Task goal.
Please set down only the lines between the line containing "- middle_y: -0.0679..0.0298" and the end of the records, inclusive, exactly as they stand.

Excerpts from a dataset.

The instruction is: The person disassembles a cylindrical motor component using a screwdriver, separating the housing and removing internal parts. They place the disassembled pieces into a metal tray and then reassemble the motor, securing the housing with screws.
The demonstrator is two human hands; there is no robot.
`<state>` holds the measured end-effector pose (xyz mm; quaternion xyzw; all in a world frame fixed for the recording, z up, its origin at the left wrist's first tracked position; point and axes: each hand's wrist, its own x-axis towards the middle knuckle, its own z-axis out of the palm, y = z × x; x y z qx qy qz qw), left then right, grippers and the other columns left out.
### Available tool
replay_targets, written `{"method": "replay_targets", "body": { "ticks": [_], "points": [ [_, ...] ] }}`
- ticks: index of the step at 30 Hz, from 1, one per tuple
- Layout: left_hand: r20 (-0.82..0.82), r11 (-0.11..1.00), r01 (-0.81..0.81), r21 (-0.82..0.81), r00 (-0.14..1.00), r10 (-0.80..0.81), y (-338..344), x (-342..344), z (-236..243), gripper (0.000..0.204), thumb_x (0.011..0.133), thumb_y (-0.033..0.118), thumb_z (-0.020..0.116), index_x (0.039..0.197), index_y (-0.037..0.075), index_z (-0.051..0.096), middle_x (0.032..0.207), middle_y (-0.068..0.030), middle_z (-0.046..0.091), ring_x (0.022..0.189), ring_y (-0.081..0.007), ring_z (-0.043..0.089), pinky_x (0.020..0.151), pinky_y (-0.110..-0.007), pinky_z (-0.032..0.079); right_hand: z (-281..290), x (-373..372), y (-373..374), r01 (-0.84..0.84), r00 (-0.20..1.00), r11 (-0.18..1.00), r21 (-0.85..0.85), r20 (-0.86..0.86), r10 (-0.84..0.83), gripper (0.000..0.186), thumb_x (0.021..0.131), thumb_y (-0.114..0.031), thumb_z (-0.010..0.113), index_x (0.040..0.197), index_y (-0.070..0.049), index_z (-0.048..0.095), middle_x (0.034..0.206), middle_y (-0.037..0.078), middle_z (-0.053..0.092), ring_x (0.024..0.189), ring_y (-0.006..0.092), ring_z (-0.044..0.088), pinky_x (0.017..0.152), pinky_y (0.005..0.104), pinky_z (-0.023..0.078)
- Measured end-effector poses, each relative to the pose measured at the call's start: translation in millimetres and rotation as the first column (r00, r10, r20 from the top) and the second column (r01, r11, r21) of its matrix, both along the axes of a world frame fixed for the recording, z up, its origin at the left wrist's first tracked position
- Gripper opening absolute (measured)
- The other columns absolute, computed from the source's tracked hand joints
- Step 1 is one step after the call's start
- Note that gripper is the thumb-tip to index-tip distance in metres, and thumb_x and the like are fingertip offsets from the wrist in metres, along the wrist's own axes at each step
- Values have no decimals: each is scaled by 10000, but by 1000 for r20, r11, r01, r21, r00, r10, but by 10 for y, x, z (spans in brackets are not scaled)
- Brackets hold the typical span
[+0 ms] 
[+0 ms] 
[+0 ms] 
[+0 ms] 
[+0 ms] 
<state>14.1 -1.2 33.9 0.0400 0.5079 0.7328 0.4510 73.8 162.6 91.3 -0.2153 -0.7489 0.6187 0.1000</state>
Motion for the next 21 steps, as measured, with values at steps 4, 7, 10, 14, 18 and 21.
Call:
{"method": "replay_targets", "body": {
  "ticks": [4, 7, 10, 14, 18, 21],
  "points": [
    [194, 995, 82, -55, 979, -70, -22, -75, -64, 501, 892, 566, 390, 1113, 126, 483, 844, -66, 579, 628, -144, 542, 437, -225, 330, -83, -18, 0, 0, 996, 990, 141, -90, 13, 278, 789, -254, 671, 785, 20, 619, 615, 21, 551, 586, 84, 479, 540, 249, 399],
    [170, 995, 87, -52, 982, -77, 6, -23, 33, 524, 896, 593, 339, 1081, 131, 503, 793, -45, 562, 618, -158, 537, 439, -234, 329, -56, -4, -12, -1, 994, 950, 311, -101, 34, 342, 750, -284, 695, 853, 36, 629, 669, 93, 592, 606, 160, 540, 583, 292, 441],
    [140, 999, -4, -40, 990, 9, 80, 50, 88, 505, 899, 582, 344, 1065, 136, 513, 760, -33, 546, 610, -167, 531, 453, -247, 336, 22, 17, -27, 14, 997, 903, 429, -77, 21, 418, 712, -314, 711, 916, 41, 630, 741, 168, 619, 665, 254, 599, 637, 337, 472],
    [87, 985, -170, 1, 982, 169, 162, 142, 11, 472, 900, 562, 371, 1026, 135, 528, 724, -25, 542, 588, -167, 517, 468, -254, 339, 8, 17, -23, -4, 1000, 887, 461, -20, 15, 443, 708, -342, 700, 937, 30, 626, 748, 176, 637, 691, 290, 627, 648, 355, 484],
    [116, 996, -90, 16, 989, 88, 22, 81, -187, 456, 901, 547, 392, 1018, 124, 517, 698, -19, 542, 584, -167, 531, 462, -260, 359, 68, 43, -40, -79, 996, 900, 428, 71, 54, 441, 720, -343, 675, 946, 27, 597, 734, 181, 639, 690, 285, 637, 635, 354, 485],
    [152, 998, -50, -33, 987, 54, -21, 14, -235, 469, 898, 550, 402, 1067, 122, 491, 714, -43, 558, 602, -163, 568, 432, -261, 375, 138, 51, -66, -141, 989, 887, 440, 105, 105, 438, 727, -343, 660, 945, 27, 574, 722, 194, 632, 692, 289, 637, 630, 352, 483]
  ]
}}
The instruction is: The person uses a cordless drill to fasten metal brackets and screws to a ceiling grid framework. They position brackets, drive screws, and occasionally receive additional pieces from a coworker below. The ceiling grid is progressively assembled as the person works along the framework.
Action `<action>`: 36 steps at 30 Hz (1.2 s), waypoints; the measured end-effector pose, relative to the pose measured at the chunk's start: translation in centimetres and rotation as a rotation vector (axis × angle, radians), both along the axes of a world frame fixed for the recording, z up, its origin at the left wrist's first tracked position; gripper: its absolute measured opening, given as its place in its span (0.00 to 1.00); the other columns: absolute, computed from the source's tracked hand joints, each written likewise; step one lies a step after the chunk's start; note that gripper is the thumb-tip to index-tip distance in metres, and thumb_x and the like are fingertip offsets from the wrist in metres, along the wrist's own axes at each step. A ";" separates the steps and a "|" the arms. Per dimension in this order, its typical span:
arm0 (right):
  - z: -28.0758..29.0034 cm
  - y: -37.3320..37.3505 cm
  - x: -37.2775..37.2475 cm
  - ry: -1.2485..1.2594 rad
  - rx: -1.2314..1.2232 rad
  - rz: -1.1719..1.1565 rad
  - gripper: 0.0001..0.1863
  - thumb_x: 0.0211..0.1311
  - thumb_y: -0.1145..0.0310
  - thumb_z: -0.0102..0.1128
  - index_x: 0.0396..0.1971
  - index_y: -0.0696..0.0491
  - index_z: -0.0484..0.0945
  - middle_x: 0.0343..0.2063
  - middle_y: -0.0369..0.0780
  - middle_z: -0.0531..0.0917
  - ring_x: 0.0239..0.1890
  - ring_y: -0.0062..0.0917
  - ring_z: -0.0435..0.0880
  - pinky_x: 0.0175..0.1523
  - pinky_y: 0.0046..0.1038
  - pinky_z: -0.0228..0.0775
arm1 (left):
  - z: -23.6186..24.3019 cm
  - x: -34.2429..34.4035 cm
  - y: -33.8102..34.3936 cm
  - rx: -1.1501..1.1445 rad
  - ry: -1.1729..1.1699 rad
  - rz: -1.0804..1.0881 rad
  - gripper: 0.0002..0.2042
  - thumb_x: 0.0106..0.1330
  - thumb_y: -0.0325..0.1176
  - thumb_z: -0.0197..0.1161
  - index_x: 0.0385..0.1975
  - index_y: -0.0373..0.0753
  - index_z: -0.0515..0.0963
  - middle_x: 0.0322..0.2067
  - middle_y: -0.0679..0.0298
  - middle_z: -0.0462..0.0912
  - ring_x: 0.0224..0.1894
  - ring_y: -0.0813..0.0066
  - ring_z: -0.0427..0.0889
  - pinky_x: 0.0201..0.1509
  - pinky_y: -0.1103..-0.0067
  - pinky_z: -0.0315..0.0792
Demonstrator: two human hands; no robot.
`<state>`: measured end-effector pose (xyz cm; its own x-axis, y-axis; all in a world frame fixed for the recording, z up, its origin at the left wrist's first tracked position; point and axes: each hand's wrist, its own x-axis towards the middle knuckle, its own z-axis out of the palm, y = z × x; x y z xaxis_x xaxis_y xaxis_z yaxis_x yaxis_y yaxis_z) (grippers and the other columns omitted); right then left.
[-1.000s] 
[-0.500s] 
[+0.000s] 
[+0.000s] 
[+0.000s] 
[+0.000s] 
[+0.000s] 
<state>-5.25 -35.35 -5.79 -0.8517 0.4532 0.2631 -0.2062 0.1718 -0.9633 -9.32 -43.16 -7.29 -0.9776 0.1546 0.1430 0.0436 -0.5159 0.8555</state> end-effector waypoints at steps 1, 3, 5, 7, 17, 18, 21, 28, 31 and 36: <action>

Answer to this task.
  - middle_y: -0.0679..0.0298
  - middle_z: -0.0462..0.0912
  - ring_x: 0.0224..0.1894
  - ring_y: -0.0813..0.0066
  - ring_z: -0.0427..0.0889
  - pinky_x: 0.0201..0.1509
  - pinky_y: -0.1103..-0.0067
  - pinky_z: -0.0315..0.0792
Demonstrator: two human hands; no robot.
`<state>`: measured end-effector pose (xyz cm; its own x-axis, y-axis; all in a world frame fixed for the recording, z up, its origin at the left wrist's first tracked position; point and axes: each hand's wrist, its own x-axis towards the middle knuckle, its own z-axis out of the palm, y = z × x; x y z xaxis_x xaxis_y xaxis_z yaxis_x yaxis_y yaxis_z) (grippers and the other columns omitted); right then left.
[-1.000s] 
[-0.500s] 
[+0.000s] 
[+0.000s] 
[+0.000s] 
[+0.000s] 
[+0.000s] 
<state>-5.25 -35.35 -5.79 -0.8517 0.4532 0.2631 -0.2062 0.1718 -0.9633 -9.32 -43.16 -7.29 -0.9776 0.1546 0.1430 0.0436 -0.5159 0.8555</state> end-effector waypoints at steps 1, 3, 5, 7, 17, 18, 21, 28, 31 and 36: <action>

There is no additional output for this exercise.